The data set in question is a few million observations of library loans, and the question is to determine how many copies of a given book/title would be necessary to meet demand.
So for each Title.ID, begin with 1 copy for the first instance (ID.Index). Then for each instance after, determine whether another copy is needed based on whether the REQUEST.DATE is within 16 weeks (112 days) of the previous request.
# A tibble: 15 x 3
# Groups: Title.ID [2]
REQUEST.DATE Title.ID ID.Index
<date> <int> <int>
1 2013-07-09 2 1
2 2013-08-07 2 2
3 2013-08-20 2 3
4 2013-09-08 2 4
5 2013-09-28 2 5
6 2013-12-27 2 6
7 2014-02-10 2 7
8 2014-03-12 2 8
9 2014-03-14 2 9
10 2014-08-27 2 10
11 2014-04-27 6 1
12 2014-08-01 6 2
13 2014-11-13 6 3
14 2015-02-14 6 4
15 2015-05-14 6 5
The tricky part is that determining whether a new copy is needed is based not only on the number of request (ID.Index) and the REQUEST.DATE of some previous loan, but also on the preceding accumulating sum.

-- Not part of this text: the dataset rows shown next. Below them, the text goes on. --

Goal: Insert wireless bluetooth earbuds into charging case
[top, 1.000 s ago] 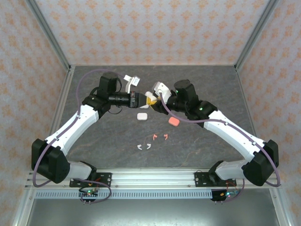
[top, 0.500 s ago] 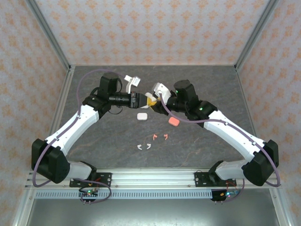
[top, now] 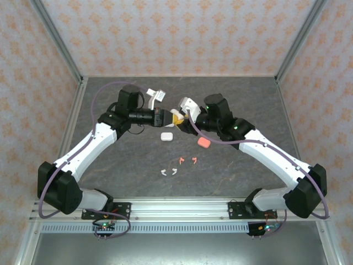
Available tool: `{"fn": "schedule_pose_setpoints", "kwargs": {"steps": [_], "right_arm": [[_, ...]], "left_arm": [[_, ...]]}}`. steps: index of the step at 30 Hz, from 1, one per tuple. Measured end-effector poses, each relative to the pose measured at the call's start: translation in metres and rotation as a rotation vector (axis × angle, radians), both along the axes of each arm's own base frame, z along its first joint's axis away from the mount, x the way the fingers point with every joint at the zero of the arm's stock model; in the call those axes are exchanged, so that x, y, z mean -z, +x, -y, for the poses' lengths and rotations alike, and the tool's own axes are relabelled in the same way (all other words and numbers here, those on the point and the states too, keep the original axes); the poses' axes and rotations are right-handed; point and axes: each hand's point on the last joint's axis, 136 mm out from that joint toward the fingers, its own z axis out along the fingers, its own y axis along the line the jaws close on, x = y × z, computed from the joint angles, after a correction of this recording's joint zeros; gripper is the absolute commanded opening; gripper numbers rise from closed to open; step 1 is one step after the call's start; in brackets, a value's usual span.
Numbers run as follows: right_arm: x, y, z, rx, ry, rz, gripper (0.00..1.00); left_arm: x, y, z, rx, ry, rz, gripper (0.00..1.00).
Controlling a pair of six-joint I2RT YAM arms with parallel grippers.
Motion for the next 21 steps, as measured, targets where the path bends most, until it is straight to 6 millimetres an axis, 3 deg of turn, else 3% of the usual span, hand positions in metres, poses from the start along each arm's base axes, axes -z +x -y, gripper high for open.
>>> {"fn": "schedule_pose_setpoints", "kwargs": {"steps": [4, 7, 11, 15, 21], "right_arm": [[0.003, -0.006, 0.005, 0.011, 0.014, -0.014, 0.69], [0.0, -0.019, 0.017, 0.027, 0.048, -0.024, 0.78], [-0.025, -0.032, 0.034, 0.045, 0.15, -0.035, 0.8], [-0.049, -0.033, 0.053, 0.075, 0.301, -0.062, 0.8], [-0.062, -0.04, 0.046, 0.026, 0.443, -0.15, 0.77]], "left_arm": [[0.0, 0.0, 0.0, -0.018, 0.01, 0.041, 0.17], [-0.001, -0.001, -0.005, -0.047, 0.009, 0.102, 0.11], [-0.005, -0.004, -0.012, -0.084, 0.003, 0.215, 0.11], [-0.01, -0.013, -0.017, -0.101, 0.0, 0.356, 0.03], [-0.028, -0.031, -0.009, -0.064, -0.023, 0.537, 0.0]]}}
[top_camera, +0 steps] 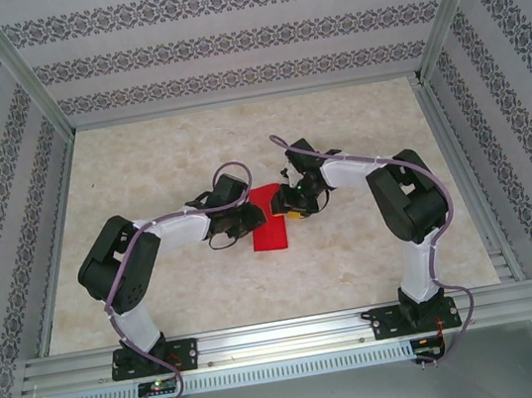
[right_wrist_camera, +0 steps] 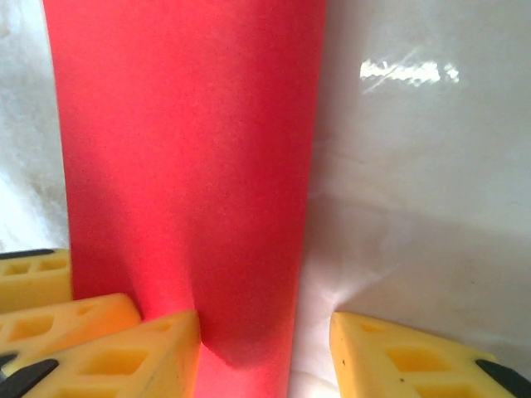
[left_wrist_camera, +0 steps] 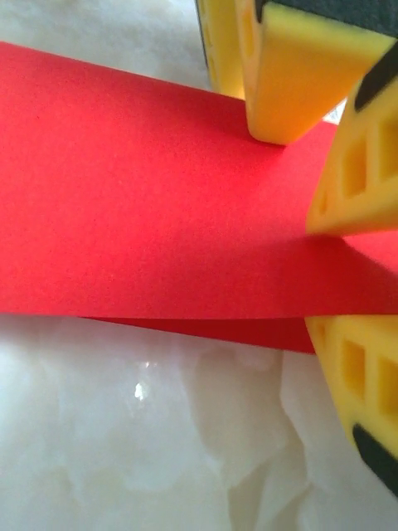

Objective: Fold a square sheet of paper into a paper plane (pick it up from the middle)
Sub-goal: First fold in half a square sheet of paper at the center of the table.

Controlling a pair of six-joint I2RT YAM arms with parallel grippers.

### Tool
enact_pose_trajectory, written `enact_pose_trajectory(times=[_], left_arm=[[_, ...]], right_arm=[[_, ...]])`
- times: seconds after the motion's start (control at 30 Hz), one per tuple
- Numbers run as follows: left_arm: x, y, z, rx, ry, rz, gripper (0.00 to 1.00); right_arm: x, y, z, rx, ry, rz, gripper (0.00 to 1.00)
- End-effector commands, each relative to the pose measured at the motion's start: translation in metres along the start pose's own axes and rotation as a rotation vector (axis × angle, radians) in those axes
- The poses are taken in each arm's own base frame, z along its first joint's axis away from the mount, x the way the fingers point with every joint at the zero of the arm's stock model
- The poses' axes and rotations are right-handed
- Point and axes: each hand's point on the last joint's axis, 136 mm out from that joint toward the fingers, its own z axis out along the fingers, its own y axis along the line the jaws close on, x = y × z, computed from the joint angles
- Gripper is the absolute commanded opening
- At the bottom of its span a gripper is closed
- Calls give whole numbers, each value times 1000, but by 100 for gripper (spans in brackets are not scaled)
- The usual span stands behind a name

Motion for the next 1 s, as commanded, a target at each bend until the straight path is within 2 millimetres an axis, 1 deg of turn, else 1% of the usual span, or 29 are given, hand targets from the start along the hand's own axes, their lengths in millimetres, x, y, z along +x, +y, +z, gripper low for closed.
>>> enact_pose_trajectory(times=[0.0,0.03,0.13,0.23,0.3,0.47,0.67,0.83,0.97], left_arm=[[-10,4,-19,-60,-39,4,41],[-13,6,-25,-77,-52,6,46],[-19,5,-42,-112,-82,35,56],[-22,9,-54,-152,-101,45,58],[-24,14,-57,-168,-115,44,57],[-30,20,-57,-158,-153,19,56],[-41,18,-53,-96,-224,17,54],[-47,13,-52,-73,-239,65,58],[-49,14,-48,-80,-227,89,60]], right_arm=[[8,-27,15,135,28,-7,46],[9,-30,15,153,28,-7,46],[11,-38,18,188,31,-2,45],[15,-47,23,215,37,8,44],[18,-51,26,223,43,18,44],[26,-64,30,269,65,64,44],[28,-79,30,344,69,111,45],[28,-83,29,376,81,124,45],[29,-85,27,395,82,129,45]])
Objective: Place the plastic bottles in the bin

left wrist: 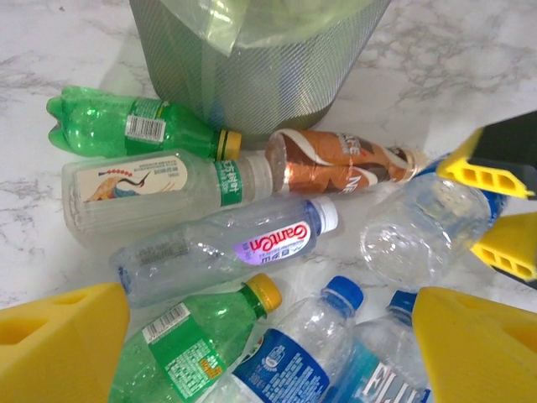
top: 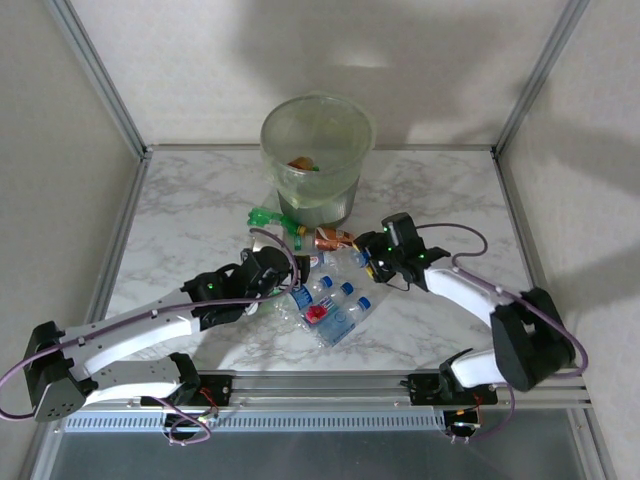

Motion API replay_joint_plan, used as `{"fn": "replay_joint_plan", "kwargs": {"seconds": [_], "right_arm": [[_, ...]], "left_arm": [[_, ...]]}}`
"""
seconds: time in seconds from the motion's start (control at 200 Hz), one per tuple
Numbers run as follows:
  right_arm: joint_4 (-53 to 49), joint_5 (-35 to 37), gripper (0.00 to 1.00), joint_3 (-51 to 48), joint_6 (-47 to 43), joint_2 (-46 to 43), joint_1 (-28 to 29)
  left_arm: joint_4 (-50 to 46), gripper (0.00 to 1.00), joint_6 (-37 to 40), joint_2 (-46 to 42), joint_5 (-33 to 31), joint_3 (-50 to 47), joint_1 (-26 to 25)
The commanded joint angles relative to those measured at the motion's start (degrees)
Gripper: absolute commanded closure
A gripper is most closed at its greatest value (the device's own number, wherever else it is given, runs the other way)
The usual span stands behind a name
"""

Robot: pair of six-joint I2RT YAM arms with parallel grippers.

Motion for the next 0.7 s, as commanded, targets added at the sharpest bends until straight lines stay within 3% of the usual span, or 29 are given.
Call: {"fn": "replay_joint_plan", "kwargs": {"seconds": [0.0,0.165,0.38,0.696], "right_arm": [[-8.57,6.82,0.37,-1.12,-4.51,-6.65,0.46],[-19.13,15.00,0.38,3.24,-9.43,-15.32,0.37],[-26.69,23.08,0.39,19.30,-20.36,-16.27,0.21],[-21.06,21.00,0.39,40.34,-35.02,-7.98,0.22]], "left_arm": [[-0.19,0.12,-1.09,-0.80,-0.35,3.67,0.70],[0.42,0.12,-1.26,-0.49,0.62,5.64,1.39],[0.67,0.12,-1.94,-0.38,2.26,7.95,2.88],[-0.06,0.12,-4.23,-2.66,2.98,6.72,5.54]]}}
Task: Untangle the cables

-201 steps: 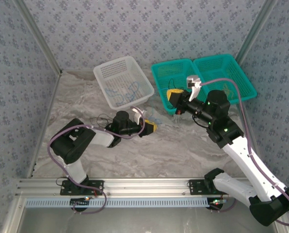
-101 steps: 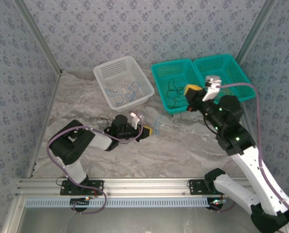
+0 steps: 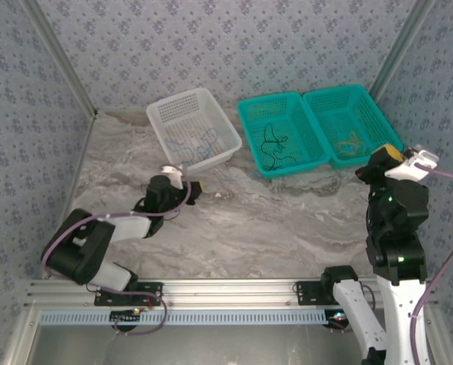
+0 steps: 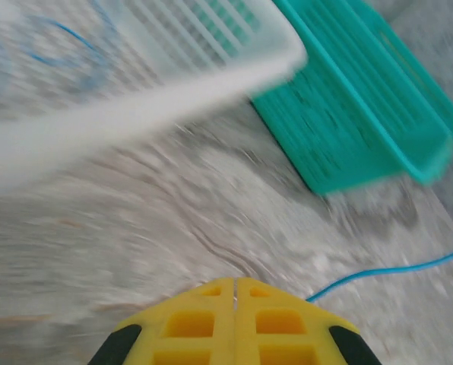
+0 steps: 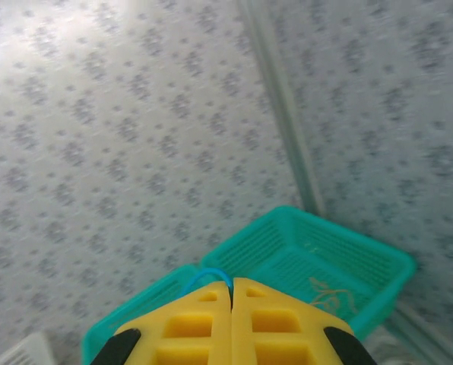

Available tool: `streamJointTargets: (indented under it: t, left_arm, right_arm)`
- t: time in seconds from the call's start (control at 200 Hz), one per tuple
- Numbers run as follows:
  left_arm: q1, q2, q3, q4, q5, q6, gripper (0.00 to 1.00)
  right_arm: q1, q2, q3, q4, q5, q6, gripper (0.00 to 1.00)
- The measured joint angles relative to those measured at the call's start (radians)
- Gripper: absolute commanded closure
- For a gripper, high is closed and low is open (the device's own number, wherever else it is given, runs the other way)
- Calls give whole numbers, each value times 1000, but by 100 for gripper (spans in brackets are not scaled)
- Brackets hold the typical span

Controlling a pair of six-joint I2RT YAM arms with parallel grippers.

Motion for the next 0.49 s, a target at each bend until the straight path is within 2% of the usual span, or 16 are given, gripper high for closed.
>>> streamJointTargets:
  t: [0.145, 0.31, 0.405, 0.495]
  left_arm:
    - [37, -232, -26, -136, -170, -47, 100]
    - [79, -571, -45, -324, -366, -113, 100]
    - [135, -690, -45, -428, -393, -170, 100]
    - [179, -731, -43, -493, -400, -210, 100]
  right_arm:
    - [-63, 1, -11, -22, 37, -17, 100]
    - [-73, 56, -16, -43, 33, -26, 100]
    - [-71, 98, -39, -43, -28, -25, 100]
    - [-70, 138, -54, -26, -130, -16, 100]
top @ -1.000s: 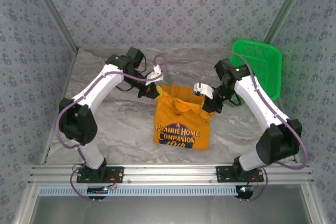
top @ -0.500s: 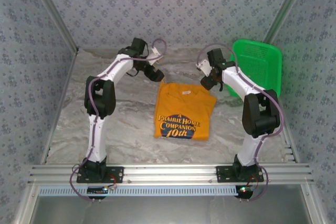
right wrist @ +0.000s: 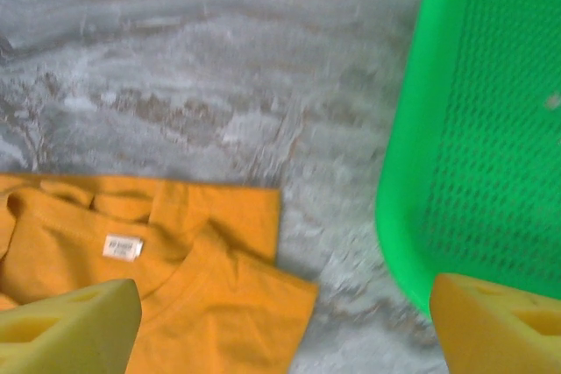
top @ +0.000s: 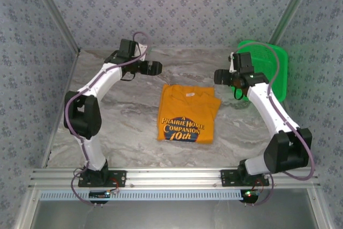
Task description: Fold the inside-out t-shirt
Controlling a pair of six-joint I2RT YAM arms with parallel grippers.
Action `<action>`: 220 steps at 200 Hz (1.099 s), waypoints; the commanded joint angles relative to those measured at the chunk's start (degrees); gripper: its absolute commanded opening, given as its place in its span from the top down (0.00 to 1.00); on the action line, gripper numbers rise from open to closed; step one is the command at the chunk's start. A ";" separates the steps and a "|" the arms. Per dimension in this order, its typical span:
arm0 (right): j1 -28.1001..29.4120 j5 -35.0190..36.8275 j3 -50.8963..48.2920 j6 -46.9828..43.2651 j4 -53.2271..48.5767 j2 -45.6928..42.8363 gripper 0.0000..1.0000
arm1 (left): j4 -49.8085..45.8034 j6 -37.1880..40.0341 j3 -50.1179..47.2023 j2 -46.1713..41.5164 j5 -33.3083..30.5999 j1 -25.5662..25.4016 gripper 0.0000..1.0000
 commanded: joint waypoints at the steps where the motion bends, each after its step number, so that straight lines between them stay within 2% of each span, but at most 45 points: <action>1: 1.01 -7.45 -5.65 3.39 -3.44 1.02 0.15 | -17.48 -5.46 11.69 7.76 1.01 1.50 0.00; 12: 0.58 -10.59 -6.90 2.98 -2.43 1.57 0.22 | -25.53 -6.05 18.37 14.44 6.19 3.04 0.00; 21: -0.03 -14.12 -7.09 2.12 -2.46 2.86 0.34 | -25.24 -10.23 19.06 17.36 8.96 3.79 0.00; 26: -0.16 -15.04 -7.02 1.99 -2.46 3.52 0.37 | -24.38 -11.51 18.48 17.89 8.97 3.62 0.01; 62: 0.81 -14.29 -5.76 0.09 -1.27 10.17 0.37 | -17.48 -7.37 13.90 16.49 6.44 -2.08 0.02; 85: 1.34 -12.01 0.48 -3.48 -3.13 16.51 0.39 | -17.46 -2.69 14.91 17.43 3.49 -4.11 0.11; 99: 1.26 -10.67 4.67 -5.78 -6.00 20.36 0.39 | -17.04 0.81 15.07 17.93 1.73 -5.08 0.11; 143: 1.69 -12.06 14.24 -14.32 -10.40 30.55 0.38 | -23.89 13.04 22.78 23.88 -6.46 -9.05 0.09; 166: 2.12 -15.34 17.49 -16.24 -13.90 34.93 0.41 | -27.95 12.79 28.06 28.39 -8.54 -9.46 0.09; 185: 2.87 -16.03 16.94 -16.79 -14.53 36.06 0.43 | -29.76 12.99 29.87 30.65 -9.41 -9.73 0.14; 194: 3.04 -16.10 16.41 -17.47 -14.37 36.47 0.47 | -29.99 13.02 30.05 31.13 -10.02 -9.96 0.18; 202: 3.10 -15.89 16.29 -17.74 -14.25 36.98 0.56 | -29.77 13.03 30.01 31.42 -9.92 -10.08 0.23; 220: 3.29 -15.45 16.97 -18.39 -14.98 37.77 0.78 | -29.60 13.34 30.27 31.59 -9.49 -10.47 0.42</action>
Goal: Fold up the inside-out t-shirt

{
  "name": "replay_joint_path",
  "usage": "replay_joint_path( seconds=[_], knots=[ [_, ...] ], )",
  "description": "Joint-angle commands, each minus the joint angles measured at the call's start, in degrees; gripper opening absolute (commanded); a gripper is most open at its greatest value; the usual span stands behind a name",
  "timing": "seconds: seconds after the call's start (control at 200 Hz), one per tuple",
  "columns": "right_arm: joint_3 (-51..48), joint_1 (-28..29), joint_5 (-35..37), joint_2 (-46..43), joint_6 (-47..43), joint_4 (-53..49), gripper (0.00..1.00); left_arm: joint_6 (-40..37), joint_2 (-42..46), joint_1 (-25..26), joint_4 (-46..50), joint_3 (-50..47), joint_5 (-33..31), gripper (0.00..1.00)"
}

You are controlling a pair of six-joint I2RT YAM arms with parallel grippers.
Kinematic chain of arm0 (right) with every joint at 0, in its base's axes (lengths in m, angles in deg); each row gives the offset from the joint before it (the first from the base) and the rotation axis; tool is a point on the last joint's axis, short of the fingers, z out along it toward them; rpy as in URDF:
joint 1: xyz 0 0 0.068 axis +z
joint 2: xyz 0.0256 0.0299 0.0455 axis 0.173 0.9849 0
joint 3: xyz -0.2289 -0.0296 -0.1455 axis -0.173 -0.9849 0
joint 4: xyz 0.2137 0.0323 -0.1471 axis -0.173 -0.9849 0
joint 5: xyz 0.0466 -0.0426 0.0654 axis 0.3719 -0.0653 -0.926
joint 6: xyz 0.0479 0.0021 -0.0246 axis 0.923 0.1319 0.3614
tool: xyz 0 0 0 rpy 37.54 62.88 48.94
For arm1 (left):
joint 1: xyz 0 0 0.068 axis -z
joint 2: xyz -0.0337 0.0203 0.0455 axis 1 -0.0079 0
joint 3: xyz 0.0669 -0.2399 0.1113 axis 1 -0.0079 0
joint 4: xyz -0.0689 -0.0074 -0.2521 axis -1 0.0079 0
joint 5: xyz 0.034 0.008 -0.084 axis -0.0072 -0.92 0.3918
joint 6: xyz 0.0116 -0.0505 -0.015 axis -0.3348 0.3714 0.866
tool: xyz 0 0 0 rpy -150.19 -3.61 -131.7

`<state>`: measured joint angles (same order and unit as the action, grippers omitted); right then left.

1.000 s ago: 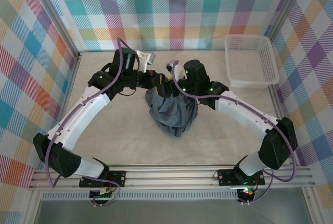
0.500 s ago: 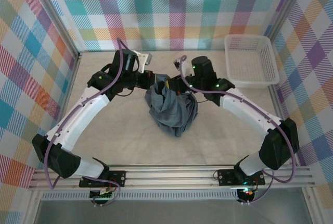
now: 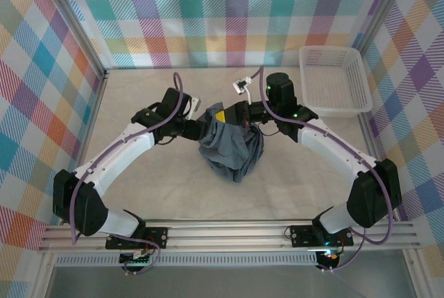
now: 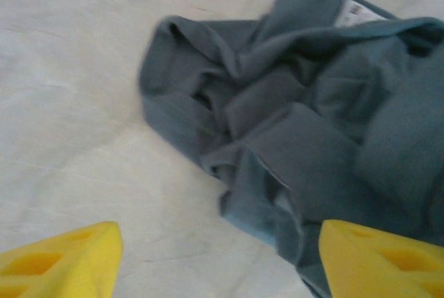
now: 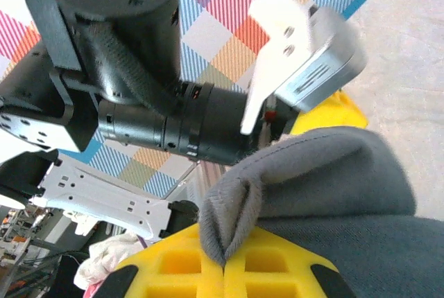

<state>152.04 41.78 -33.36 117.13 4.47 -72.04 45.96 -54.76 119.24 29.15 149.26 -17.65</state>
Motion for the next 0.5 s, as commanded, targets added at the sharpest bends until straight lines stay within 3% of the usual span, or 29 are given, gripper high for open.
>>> replay_joint_path(
  seconds=[0.0, 0.08, 0.245, 0.37, 0.495],
  knots=[
    [2.7, 0.1, -1.9, 0.4, -2.5, -2.5, 0.00, 5.5, 4.6, -0.9, -6.1, -2.9, 12.5, 0.78],
    [3.2, 0.1, -1.2, 0.5, -3.5, -4.2, 0.00, 13.0, 6.3, -2.0, -9.0, -4.2, 16.4, 0.77],
    [3.5, 0.1, 2.7, 0.3, -6.0, -8.0, 0.00, 31.2, 9.9, -3.8, -11.4, -4.6, 16.2, 0.73],
    [3.5, 0.1, 2.7, 0.7, -5.5, -7.5, 0.00, 45.8, 11.9, -3.7, -24.1, -9.2, 20.4, 0.72],
    [3.5, 0.1, 2.4, 0.8, -4.6, -6.1, 0.00, 46.1, 8.5, -3.1, -23.1, -8.6, 18.7, 0.73]
  ],
)
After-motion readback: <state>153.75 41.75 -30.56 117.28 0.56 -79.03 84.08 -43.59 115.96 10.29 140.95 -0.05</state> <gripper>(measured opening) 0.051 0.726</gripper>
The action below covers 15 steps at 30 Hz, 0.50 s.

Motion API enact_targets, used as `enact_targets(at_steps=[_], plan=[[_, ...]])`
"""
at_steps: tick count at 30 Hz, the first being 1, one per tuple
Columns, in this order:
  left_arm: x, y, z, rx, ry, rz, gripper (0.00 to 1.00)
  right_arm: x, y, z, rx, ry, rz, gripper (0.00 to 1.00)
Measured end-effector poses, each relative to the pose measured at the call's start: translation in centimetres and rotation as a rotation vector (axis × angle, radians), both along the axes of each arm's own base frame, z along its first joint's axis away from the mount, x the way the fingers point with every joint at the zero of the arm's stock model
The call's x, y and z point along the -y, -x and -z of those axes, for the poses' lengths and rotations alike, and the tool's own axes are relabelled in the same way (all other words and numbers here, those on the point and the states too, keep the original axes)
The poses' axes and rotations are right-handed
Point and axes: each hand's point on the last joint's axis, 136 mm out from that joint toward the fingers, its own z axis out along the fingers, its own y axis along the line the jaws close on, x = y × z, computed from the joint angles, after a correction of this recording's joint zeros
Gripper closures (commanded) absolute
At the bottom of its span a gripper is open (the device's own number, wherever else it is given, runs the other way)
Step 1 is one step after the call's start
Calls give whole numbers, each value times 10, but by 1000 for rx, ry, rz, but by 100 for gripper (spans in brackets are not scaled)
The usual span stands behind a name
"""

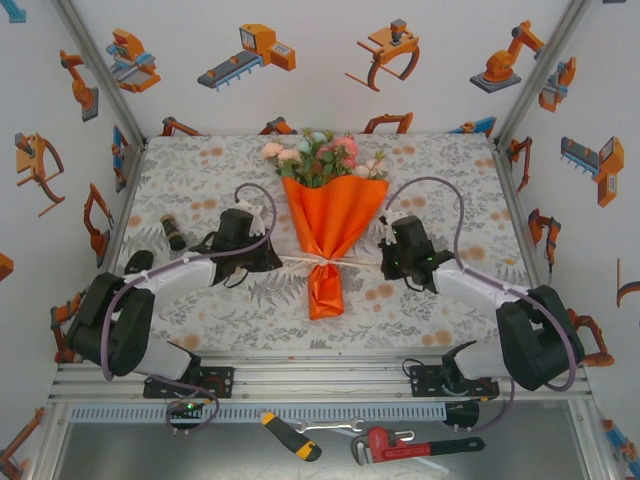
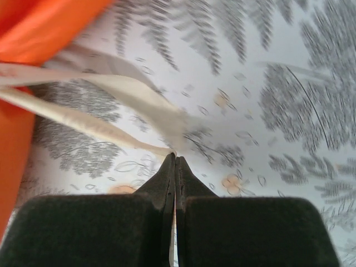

For instance, for the third request for title 2 (Title.ID 2, ID.Index 3), there are now two copies, so to determine whether a new copy is needed, you have to see whether the REQUEST.DATE is within 112 days of the first (not second) request (ID.Index 1). By contrast, for the third request for title 6 (Title.ID 6, ID.Index 3), there is only one copy available (since request 2 was not within 112 days), so determining whether a new copy is needed is based on looking back to the REQUEST.DATE of ID.Index 2.
The desired output ("Copies") would take each new request (ID.Index), then look back to the relevant REQUEST.DATE based on the number of available copies, and doing that would mean looking at the accumulating sum for the preceding calculation. (Note: The max number of copies would be 10.)
I've provided the desired output for the sample below ("Copies").
# A tibble: 15 x 4
# Groups: Title.ID [2]
REQUEST.DATE Title.ID ID.Index Copies
<date> <int> <int> <dbl>
1 2013-07-09 2 1 1
2 2013-08-07 2 2 2
3 2013-08-20 2 3 3
4 2013-09-08 2 4 4
5 2013-09-28 2 5 5
6 2013-12-27 2 6 5
7 2014-02-10 2 7 5
8 2014-03-12 2 8 5
9 2014-03-14 2 9 5
10 2014-08-27 2 10 5
11 2014-04-27 6 1 1
12 2014-08-01 6 2 2
13 2014-11-13 6 3 2
14 2015-02-14 6 4 2
15 2015-05-14 6 5 2
>
I recognize that the solution will be way beyond my abilities, so I will be extremely grateful for any solution or advice about how to solve this type of problem in the future.
Thanks a million!
*4/19 update: new examples where new copy may be added after delay, i.e., not in sequence. I've also added columns showing days since a given previous request, which helps checking whether a new copy should be added, based on how many copies there are.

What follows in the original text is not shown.